After multiple attempts with low success at hawking purslane at the farmers market, we may have found a good strategy. Sample it next to sunflower sprouts, which have a similar texture and shape. Some people prefer the less sophisticated purslane (high in OM-3's), and its a good conversation piece with gardeners who often don't know it is a good deep rooted companion for some other plants. We also sellamaranth with a little success and the help of one or two customers who buy us out of it for a discount at the end of some markets.
i think if something isnt selling too well than giving customers the oppurtunity to sample them is an effective way to get some sales, maybe even using the item of question in a recipe and allowing them to sample the finished product, occassional on-farm barbeques for family, friends and customer base?

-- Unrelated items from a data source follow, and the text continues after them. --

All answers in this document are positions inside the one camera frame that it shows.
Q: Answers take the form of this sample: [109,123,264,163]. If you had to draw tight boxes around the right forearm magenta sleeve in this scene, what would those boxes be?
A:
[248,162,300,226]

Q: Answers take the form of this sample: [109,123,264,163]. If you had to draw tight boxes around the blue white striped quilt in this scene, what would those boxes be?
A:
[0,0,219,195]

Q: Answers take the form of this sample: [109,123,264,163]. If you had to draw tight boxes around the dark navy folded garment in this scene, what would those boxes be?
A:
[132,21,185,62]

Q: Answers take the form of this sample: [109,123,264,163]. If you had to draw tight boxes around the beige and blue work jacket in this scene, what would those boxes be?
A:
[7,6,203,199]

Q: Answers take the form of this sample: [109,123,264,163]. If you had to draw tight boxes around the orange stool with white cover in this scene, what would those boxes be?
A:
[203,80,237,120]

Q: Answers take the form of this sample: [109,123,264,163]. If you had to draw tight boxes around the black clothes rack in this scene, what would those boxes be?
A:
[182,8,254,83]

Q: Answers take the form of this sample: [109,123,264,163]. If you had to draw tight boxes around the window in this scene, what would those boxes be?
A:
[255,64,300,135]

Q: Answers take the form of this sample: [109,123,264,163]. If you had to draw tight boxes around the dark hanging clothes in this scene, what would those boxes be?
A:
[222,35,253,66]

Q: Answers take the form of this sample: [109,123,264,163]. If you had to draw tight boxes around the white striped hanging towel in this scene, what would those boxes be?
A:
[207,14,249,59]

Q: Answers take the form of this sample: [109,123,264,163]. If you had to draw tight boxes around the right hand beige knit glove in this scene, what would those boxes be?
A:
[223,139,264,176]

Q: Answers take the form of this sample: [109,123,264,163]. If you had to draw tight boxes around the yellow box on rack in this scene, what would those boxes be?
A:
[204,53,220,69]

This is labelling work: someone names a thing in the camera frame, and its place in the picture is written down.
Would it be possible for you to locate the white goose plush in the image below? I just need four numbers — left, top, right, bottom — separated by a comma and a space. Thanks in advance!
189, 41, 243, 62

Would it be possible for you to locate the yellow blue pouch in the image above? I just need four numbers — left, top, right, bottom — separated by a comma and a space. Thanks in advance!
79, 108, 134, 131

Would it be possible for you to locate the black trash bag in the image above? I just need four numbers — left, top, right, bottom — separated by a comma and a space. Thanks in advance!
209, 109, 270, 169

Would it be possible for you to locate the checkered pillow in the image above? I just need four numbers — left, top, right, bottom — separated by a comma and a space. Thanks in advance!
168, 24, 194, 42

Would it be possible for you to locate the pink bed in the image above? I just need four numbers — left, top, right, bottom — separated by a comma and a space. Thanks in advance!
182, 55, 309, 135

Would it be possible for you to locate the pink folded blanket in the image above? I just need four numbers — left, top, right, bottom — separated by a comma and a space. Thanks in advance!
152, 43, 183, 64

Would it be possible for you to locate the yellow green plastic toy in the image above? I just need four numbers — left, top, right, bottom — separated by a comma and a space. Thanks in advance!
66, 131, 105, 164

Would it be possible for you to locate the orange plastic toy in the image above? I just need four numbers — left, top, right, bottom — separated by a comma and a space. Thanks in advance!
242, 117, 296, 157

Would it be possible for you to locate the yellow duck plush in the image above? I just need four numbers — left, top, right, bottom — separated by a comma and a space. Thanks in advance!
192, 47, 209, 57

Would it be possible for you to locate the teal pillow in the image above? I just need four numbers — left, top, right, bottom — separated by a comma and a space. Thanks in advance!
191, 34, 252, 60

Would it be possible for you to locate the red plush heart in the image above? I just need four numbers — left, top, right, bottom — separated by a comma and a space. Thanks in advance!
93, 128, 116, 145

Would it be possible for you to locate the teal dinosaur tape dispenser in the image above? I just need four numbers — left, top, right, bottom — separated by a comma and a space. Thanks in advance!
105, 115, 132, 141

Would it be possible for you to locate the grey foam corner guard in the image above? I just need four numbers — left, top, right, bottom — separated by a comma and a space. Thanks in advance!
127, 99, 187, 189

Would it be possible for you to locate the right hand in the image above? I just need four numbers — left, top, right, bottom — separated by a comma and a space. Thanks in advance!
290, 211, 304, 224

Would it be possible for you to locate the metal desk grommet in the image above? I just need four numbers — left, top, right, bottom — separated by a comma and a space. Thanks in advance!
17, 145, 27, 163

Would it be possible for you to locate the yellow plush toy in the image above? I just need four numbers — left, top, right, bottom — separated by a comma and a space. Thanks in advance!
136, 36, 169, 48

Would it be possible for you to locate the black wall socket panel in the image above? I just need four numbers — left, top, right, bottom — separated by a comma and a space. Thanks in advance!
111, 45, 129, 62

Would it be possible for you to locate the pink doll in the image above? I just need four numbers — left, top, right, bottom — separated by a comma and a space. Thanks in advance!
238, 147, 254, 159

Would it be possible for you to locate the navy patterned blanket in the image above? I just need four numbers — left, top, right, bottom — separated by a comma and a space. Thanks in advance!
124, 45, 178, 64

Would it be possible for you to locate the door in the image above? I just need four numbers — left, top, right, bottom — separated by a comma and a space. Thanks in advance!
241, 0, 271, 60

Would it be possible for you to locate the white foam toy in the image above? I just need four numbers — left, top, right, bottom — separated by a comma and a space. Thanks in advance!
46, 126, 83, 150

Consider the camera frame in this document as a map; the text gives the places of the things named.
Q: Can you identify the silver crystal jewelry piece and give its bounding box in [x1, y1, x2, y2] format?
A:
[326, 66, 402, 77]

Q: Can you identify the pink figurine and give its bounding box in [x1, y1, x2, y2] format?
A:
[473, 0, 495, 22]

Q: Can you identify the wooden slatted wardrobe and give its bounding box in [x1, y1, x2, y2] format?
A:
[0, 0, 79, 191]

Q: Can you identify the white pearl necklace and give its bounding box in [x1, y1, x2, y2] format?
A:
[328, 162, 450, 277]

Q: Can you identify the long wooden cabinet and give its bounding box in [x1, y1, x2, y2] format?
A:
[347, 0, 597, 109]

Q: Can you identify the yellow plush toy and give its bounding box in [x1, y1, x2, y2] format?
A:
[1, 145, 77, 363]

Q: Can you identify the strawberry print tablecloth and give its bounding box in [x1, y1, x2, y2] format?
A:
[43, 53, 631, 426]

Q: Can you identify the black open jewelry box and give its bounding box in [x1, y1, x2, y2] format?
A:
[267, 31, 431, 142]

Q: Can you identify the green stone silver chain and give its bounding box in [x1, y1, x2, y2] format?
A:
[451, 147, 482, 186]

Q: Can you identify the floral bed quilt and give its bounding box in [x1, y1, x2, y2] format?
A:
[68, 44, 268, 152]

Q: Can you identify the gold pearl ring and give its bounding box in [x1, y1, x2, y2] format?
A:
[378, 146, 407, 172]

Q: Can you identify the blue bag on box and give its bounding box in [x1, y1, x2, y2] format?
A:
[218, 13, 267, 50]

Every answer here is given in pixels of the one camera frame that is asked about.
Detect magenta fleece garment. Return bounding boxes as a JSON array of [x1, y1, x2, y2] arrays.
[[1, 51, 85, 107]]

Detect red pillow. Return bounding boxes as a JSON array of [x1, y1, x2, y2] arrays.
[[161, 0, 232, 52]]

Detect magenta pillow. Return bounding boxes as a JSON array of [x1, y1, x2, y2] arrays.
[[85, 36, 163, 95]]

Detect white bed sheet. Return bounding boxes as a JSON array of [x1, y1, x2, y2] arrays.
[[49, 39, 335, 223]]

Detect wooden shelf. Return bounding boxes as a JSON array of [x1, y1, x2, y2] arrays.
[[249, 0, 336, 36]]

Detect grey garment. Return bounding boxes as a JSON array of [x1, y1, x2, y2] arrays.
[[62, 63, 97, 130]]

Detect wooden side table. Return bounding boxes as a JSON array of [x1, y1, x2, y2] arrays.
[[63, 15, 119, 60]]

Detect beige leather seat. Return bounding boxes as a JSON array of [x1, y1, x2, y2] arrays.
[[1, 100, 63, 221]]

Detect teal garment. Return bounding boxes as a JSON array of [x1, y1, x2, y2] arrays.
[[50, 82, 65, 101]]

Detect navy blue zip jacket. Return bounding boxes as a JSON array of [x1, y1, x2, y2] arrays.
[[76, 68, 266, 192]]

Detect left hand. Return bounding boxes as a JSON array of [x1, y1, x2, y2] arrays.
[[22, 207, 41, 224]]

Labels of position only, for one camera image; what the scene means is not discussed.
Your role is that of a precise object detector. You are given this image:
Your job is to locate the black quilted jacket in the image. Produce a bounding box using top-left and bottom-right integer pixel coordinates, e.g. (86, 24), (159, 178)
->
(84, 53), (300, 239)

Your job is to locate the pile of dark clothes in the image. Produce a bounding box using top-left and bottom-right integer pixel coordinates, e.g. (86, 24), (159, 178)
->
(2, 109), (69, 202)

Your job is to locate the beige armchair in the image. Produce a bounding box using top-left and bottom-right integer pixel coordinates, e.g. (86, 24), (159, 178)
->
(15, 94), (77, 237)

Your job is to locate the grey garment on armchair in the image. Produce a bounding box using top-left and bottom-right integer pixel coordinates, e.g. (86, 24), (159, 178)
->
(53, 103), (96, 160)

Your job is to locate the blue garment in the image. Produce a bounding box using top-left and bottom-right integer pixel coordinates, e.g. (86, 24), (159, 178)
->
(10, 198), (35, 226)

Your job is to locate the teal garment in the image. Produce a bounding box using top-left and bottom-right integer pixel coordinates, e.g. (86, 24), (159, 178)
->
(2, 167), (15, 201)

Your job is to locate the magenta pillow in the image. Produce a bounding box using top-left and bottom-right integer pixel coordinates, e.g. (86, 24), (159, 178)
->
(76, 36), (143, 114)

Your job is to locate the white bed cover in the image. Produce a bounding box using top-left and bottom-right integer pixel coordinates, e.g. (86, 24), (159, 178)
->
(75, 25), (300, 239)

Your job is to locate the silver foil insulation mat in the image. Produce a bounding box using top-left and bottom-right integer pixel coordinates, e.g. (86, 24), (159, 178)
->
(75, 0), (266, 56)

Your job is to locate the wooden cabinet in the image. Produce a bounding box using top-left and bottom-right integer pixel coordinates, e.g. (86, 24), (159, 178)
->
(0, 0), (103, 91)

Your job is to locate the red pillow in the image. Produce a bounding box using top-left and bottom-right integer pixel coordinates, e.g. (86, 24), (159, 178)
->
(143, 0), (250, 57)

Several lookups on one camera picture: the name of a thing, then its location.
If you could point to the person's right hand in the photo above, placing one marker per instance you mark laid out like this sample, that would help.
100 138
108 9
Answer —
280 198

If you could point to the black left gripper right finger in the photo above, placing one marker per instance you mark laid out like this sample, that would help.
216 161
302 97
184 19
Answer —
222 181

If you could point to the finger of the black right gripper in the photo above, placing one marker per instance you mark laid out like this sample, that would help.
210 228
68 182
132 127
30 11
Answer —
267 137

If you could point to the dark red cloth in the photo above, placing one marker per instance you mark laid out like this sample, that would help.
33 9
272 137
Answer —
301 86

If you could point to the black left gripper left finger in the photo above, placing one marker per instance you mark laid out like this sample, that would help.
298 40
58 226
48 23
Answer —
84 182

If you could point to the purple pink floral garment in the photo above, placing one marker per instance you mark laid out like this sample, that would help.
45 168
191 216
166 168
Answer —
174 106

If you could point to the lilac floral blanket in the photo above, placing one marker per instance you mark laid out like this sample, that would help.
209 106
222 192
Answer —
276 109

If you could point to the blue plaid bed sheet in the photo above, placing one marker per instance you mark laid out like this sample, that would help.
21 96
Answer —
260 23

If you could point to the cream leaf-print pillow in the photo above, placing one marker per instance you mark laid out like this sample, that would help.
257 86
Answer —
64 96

i am going to deep fry some purslane, in the manner of fried okra. there are only a few plants that i am obsessed with right now and purslane is one of them. i mostly see it along sidewalks and in temporary planting containers where the soil has been disturbed. i am soaking a stalk of purslane in water, to see how purslane likes growing in the water. is it a hydroponic plant? it seems very hardy in dry conditions, i wonder if it thrives in water as well.
posted 6 years ago
and ps, i think returnable cloth bags for greens at a farmer's market would make alot of repeat customers, like returning the glass bottle that the milk came in.
the issue with getting plants to grow in water is more a matter of dissolved oxygen than anything else, one can successfully grow a bananna tree right next to a desert cactus in a hydro/aquaponics set up provided there is enough dissolved oxygen in the water:)
the above link describes purslane as an herb that addresses "hot'' conditions as recognized by Chinese medicine.
i have also heard of purslane being used in cob building mixtures
Location: Zone 5 Brimfield, MA
posted 6 years ago
Like most of our bunched items we sell purslane 1 for $3 or 2 for $5 and they're jumbo. The larger leaved plants are the best and sometimes one big plant makes a bunch just by pulling up, rubber banding, and optionally cutting off roots.
This is NOT a financial strategy, however, haha. I just couldn't find the farm income section when I OP'd with this new setup.
We had a bumper crop of purslane this year. I do not sell from my garden, but I have been tempted to do so. As a joke, I took a purslane salad with home made pepper yogurt dressing (we made the yogurt from our goats milk) to the family reunion. My mother was complaining about pulling the purslane weeds from the garden club flower beds, so I just had to mess with her a bit. I was really amazed at the amount of people who ate that salad and came back for more even my Mom. Perhaps you should have some recipe ideas and maybe even some dishes made from purslane to sample. We like it with the yogurt dressing. We like it mixed with salad greens, and we like it cooked like any other green. I didn't get a chance to pickle any purslane as I read about doing, but hopefully I will get to try that this year.